Kepala unit elit polisi RAID, yang melakukan penggerebekan, mengatakan kepada media Prancis pada hari Jumat bahwa dia kemungkinan besar dibunuh oleh penembak jitu.
“Kami mencoba membuatnya lelah sepanjang malam sebelum kami mengambil kembali apartemen itu,” kata Amaury de Hauteclocque menurut Le Monde. Pasukan komandonya menyelinap ke dalam apartemen, namun Merah menunggu mereka, berdiri di dalam air sedalam 30 sentimeter (satu kaki) setelah pipa pecah ketika tertembus peluru pada serangan pertama, kata laporan itu.
“Saya perintahkan untuk membalas tembakan hanya dengan granat setrum. Tapi saat dia bergerak melewati apartemen, dia mencoba membunuh anak buah saya yang ada di balkon. Mungkin salah satu penembak jitu yang menangkapnya,” ujarnya.

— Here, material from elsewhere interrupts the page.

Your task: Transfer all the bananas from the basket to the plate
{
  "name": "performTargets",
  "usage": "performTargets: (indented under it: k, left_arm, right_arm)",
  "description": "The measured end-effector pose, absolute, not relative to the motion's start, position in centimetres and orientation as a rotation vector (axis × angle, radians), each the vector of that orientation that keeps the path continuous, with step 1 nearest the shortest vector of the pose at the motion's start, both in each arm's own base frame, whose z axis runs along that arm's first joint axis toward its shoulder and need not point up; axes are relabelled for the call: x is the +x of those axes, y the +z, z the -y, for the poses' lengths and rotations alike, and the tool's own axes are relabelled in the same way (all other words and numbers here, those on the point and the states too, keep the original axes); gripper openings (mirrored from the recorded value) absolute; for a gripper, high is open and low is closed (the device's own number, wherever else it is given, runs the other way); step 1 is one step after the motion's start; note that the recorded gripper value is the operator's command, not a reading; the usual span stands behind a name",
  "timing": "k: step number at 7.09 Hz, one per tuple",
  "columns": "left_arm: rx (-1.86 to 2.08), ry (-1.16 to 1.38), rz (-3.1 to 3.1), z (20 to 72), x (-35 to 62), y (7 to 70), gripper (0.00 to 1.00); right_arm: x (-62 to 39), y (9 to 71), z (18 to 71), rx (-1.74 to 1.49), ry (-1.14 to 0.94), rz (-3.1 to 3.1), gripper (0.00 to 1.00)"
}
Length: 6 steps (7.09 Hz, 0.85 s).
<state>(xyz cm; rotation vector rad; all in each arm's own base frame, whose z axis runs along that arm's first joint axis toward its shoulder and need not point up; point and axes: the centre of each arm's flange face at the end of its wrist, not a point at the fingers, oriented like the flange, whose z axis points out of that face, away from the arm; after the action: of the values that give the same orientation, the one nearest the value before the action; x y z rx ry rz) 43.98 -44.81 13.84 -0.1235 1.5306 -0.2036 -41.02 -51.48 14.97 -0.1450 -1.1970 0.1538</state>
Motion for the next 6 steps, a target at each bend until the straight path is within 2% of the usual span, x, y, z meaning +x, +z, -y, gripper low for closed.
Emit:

Dia mengatakan di radio RTL bahwa 15 pria terlibat dalam penyerangan tersebut, yang berlangsung sekitar satu jam ketika polisi perlahan memasuki apartemen Merah. Dia menggambarkan flat tersebut sebagai ‘zona pertempuran’, dengan perabotan yang ditumpuk sebagai barikade.
Dia mengatakan jika Merah ditangkap “hidup atau mati”, polisi akan segera menyerbu apartemennya daripada menunggu 32 jam.
“Jika ada empat orang yang terluka di antara anak buah saya, itu karena kami berusaha sekuat tenaga untuk menyelamatkannya,” katanya.